**Your task**
Copy out the whole listing exactly as given. Skip the pictures.

------

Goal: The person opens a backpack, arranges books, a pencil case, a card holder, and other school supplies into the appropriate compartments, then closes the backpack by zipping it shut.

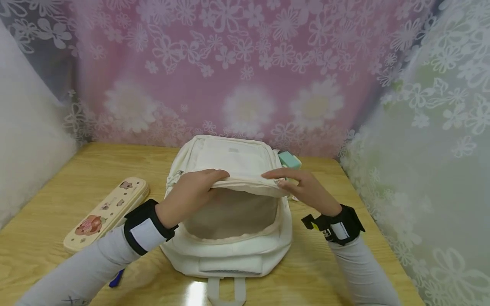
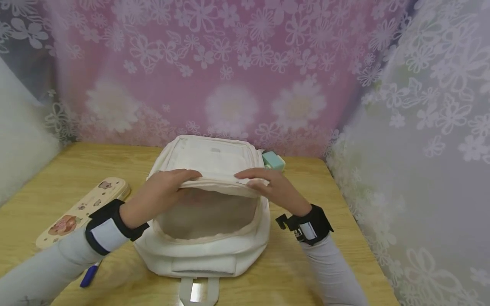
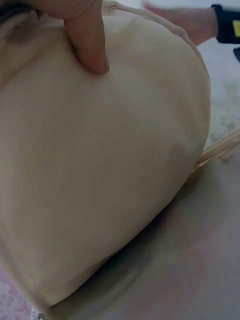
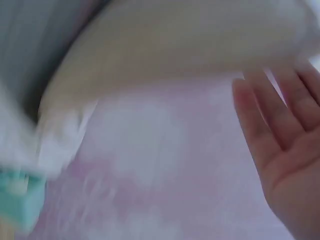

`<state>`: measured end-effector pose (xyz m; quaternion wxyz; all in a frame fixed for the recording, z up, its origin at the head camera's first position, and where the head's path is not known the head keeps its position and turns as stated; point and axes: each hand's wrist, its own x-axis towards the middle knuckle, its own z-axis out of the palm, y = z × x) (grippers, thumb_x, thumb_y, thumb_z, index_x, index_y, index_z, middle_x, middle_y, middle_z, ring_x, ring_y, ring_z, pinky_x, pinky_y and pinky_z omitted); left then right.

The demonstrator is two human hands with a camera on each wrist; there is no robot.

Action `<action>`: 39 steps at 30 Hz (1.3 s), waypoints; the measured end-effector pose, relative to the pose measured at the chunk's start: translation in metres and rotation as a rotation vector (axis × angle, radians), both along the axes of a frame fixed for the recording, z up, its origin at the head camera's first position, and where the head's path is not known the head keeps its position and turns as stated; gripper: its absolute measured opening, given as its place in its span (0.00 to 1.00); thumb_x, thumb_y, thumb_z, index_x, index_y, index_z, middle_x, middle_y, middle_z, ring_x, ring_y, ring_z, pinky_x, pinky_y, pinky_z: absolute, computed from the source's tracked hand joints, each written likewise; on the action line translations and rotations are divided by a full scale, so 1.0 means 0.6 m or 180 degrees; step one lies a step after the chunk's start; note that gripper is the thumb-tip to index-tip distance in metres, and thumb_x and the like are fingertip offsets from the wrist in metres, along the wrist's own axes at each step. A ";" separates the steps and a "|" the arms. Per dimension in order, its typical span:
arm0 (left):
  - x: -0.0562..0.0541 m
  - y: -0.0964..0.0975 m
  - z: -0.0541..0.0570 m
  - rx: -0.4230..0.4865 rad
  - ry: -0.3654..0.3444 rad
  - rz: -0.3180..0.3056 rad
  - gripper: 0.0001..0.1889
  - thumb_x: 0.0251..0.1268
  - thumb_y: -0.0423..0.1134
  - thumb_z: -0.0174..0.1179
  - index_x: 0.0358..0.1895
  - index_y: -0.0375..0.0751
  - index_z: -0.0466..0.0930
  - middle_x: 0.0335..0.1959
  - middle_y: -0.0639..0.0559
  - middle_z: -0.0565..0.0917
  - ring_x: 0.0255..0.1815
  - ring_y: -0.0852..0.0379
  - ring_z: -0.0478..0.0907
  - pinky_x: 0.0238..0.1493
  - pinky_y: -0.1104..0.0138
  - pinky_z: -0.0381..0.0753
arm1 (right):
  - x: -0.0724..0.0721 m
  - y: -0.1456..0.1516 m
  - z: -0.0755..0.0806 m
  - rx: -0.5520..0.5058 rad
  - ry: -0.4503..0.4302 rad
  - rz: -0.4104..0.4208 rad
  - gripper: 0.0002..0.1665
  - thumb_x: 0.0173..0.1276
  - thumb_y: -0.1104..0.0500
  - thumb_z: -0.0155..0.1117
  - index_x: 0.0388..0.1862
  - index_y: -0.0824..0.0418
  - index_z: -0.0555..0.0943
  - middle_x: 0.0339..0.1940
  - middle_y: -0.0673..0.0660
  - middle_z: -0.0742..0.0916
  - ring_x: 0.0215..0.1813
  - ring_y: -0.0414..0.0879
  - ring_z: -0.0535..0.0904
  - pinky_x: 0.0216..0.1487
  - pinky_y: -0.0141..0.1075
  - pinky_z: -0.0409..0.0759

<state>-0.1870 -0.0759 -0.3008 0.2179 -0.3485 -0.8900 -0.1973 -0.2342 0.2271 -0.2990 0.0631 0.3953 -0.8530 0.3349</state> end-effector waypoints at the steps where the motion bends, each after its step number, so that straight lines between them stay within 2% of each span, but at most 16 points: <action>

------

**Result of the task**
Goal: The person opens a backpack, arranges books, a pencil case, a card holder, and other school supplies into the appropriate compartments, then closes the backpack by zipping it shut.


`<state>`: measured end-effector pose (xyz m; quaternion wxyz; all in a frame fixed for the recording, z up, its origin at the head camera's first position, and where the head's path is not known the head keeps its position and turns as stated; point and axes: each hand's wrist, its own x-axis towards the middle knuckle, its own z-axis out of the palm, y = z × x) (grippers, thumb_x, thumb_y, thumb_z, index_x, index_y, index_z, middle_x, middle_y, middle_z, ring_x, ring_y, ring_z, pinky_x, pinky_y and pinky_z omitted); left then right.

The demonstrator is two human hands with a camera on each wrist; there is no robot.

Action `<action>`: 39 steps at 30 Hz (1.3 s), waypoints; the measured end-effector pose, relative to the pose measured at the chunk's start: translation in metres and rotation as a rotation vector (axis × angle, radians), both along the axes of a frame fixed for the recording, z up, its origin at the head camera's first position, and where the head's path is not known the head keeps its position and turns as stated; gripper: its absolute measured opening, given as its place in its span (0.00 to 1.00); thumb_x, thumb_y, thumb_z, index_x, index_y, index_z, middle_x, middle_y, middle_z, ring_x, ring_y, ring_z, pinky_x, pinky_y, pinky_z: absolute, computed from the source's tracked hand joints, each written likewise; on the action line translations and rotations are divided by a full scale, so 1.0 means 0.6 m or 180 degrees; step one lies a step after the chunk's start; note that gripper is the thumb-tip to index-tip distance in metres, and thumb_x and the like are fingertip offsets from the wrist in metres, along the wrist's own axes at each step. A ";" separates the steps and a "|" the arms. Per dimension in order, its typical span:
arm0 (left):
  - x: -0.0562..0.0541 m
  - y: -0.0964..0.0975 m
  - z: -0.0541..0.0570 m
  - rx: -0.4230..0.4865 rad
  - ry: -0.3654..0.3444 rad
  - rz: -0.3180..0.3056 rad
  - gripper: 0.0001..0.1889
  - thumb_x: 0.0251..0.1268
  - thumb_y: -0.0423..0.1134
  - thumb_z: -0.0174..0.1179
  - index_x: 0.0358..0.1895
  - index_y: -0.0375..0.0751
  - index_z: -0.0466..0.0930
  - middle_x: 0.0335..0.1959
  - middle_y: -0.0639..0.0559
  - middle_z: -0.0565..0.0917
  - ring_x: 0.0255..0.1815
  - ring_y: -0.0852..0.0379
  - ring_z: -0.0478..0.0907
  - pinky_x: 0.0238..0.1493
  - pinky_y: -0.1104..0.0138
  - pinky_z: -0.0381..0.0753
arm1 (right):
  - x: -0.0724..0.0721 m
  - y: -0.1456..0.1516 m
  - z: -0.0755..0.0806 m
  - rx: -0.5520..0.5058 rad
  - ry: -0.4503..0.4302 rad
  - rz: -0.4104..0.4208 rad
  - gripper: 0.0002..0.1665
  - thumb_x: 0.0173..0.1276
  - thumb_y: -0.1104..0.0500
  - thumb_z: -0.0155..0.1117
  - index_x: 0.0388..0.1862
  - index_y: -0.0824..0.0418
  - index_z: -0.0555..0.0943
  - middle_x: 0.0339..0.1940
  - middle_y: -0.0673..0.0660
  - middle_z: -0.0742..0.0916
  - ring_x: 0.0215..0.1813
  - ring_y: -0.0414..0.0879
  - ring_z: -0.0535..0.0904
  - pinky_x: 0.0216..0.1487
  - pinky_y: -0.0141..0.1075
  - pinky_z: -0.0409..0.0759

<state>-0.1870 -0.0759 -0.3008 0.2179 -0.3485 -0.8900 -0.1973 -0.2342 0.2271 -0.2990 0.0631 0.3953 -0.8530 0.3349</state> end-effector waypoints at the steps where the motion bends, each after its step number, so that straight lines between them stay within 2% of each span, but at most 16 points: <action>

No part of the exercise remains unanswered.